• [Exercise]
In the lines below, look for "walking". Copy each line where it appears.

• [Dataset content]
──────────────────────────────
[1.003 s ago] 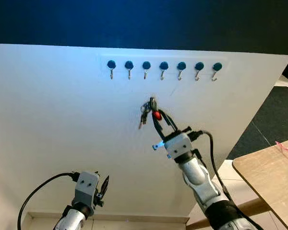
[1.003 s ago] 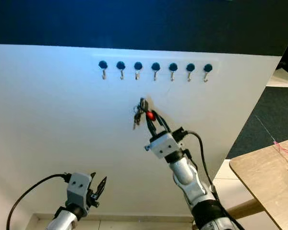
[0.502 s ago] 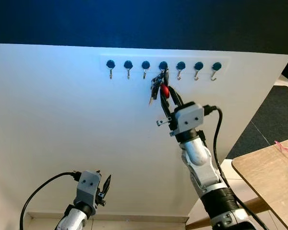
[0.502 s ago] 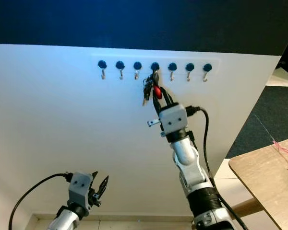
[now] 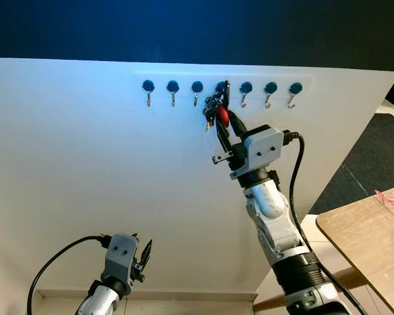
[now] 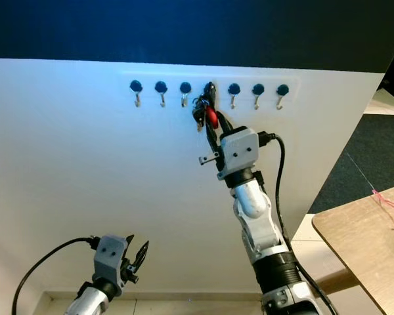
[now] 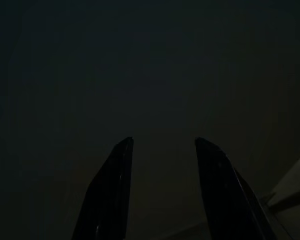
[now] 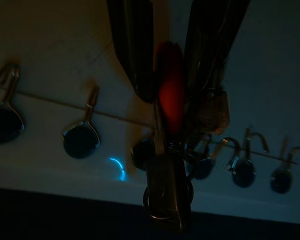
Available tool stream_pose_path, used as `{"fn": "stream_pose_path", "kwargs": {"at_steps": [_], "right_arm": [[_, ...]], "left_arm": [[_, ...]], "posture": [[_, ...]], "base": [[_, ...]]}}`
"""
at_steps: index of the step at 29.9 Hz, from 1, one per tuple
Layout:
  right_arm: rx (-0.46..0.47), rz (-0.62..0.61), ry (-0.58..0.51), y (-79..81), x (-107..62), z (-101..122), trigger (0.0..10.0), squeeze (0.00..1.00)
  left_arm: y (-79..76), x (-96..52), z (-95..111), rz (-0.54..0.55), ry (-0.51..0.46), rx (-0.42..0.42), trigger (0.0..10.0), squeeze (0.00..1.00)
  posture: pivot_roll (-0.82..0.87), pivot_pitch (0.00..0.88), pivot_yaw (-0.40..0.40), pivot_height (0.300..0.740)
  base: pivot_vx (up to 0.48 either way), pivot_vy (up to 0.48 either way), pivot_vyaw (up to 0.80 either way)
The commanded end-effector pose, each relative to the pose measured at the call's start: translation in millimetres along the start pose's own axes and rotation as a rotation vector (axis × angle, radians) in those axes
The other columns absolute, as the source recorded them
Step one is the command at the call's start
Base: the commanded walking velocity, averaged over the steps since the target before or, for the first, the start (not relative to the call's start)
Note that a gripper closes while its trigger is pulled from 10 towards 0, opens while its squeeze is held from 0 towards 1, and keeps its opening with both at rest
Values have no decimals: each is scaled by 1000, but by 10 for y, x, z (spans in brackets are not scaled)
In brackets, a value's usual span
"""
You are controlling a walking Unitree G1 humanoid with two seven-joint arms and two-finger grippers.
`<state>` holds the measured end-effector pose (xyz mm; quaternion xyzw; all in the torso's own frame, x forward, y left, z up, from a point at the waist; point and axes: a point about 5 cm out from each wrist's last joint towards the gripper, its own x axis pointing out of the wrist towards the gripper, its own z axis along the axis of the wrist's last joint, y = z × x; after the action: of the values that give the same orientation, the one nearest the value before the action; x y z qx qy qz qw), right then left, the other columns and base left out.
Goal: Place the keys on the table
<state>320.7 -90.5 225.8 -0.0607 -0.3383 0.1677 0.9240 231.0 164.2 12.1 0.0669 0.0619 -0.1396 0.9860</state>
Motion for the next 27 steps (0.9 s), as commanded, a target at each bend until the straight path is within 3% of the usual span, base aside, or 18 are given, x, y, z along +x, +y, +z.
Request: {"fn": "stream_pose_path", "kwargs": {"at_steps": [1, 4, 11, 21, 27], "right_arm": [[12, 14, -195, 21, 173, 388, 10000, 0], [26, 80, -200, 126, 179, 407, 10000, 0], [34, 114, -201, 205, 137, 405, 10000, 0], [9, 70, -199, 131, 93, 405, 10000, 0], [25, 125, -143, 196, 18, 309, 10000, 0]], "left_arm": [[-37, -7, -1, -8, -4, 0, 10000, 0], [-32, -13, -4, -4, -3, -1, 10000, 0], [-27, -28, -7, 1, -3, -1, 10000, 0], [-28, -39, -13, -1, 0, -2, 10000, 0], [-37, -37, -21, -7, 4, -2, 10000, 0]], "posture": [[71, 0, -38, 740], [75, 0, -40, 740], [78, 0, -41, 740], [72, 0, -36, 740], [71, 0, -34, 740]], "base": [[0, 0, 0], [0, 0, 0], [0, 0, 0], [0, 0, 0], [0, 0, 0]]}}
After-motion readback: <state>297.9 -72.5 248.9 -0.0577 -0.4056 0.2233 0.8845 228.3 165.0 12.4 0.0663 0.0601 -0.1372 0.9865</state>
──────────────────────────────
• [Solution]
Base: the commanded walking velocity, averaged over the steps since the target before or, for the first, the start (not relative to the call's start)
You are controlling a walking Unitree G1 humanoid with two seven-joint arms and two-finger grippers.

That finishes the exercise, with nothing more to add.